§ **The task**
Say how many lines of the data contain "column", and nothing more.

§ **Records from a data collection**

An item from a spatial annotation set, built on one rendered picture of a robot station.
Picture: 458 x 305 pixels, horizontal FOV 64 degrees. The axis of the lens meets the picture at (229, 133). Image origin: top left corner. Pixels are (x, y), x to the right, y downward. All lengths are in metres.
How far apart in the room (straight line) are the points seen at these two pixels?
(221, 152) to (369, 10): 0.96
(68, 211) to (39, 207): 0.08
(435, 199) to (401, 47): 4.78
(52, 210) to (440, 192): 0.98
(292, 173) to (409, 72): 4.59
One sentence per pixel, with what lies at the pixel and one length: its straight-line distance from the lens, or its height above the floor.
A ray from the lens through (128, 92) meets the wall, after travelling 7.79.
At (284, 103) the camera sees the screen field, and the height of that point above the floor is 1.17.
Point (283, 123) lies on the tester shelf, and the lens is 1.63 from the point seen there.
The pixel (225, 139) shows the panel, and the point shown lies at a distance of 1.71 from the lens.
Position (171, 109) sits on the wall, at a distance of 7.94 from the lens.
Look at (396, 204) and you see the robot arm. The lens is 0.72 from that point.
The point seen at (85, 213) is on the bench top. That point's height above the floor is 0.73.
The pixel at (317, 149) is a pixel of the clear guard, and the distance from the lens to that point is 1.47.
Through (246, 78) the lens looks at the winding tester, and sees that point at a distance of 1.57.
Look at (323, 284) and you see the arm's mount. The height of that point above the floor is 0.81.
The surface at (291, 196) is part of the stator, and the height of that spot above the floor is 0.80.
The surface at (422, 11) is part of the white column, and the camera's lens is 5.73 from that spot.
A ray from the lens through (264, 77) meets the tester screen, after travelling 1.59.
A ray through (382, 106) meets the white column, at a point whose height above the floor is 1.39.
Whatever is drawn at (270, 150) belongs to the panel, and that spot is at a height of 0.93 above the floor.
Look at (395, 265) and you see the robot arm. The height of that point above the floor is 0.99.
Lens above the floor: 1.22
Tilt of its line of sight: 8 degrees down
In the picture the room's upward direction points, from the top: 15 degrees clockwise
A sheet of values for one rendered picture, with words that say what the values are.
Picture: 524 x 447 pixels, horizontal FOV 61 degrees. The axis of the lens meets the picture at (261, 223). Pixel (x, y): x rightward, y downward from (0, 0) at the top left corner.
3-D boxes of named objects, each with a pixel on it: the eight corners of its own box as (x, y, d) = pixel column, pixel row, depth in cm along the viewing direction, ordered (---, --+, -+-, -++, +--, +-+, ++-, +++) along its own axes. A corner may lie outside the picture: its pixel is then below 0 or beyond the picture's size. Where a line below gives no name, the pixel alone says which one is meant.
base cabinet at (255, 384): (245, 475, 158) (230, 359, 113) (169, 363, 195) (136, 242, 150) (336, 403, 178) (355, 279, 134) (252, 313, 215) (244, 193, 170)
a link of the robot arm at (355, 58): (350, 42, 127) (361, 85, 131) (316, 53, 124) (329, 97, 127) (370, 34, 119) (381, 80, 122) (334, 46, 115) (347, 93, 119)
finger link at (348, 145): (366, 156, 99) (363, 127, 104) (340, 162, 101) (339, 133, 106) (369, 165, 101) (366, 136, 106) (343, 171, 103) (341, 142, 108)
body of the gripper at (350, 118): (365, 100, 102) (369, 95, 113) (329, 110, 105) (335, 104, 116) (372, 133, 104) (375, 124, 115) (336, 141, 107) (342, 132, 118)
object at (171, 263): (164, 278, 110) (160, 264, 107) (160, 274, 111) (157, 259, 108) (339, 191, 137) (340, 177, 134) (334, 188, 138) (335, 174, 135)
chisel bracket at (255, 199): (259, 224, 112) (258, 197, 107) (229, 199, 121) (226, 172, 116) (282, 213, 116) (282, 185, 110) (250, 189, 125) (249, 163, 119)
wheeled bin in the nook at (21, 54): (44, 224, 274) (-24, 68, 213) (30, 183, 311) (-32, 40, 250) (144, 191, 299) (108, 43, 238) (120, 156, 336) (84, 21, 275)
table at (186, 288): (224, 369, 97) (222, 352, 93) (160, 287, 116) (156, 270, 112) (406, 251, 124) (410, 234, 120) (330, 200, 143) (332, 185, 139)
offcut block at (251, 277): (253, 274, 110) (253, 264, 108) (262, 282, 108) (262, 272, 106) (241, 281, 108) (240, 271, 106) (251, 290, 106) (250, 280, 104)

§ **Your solution**
3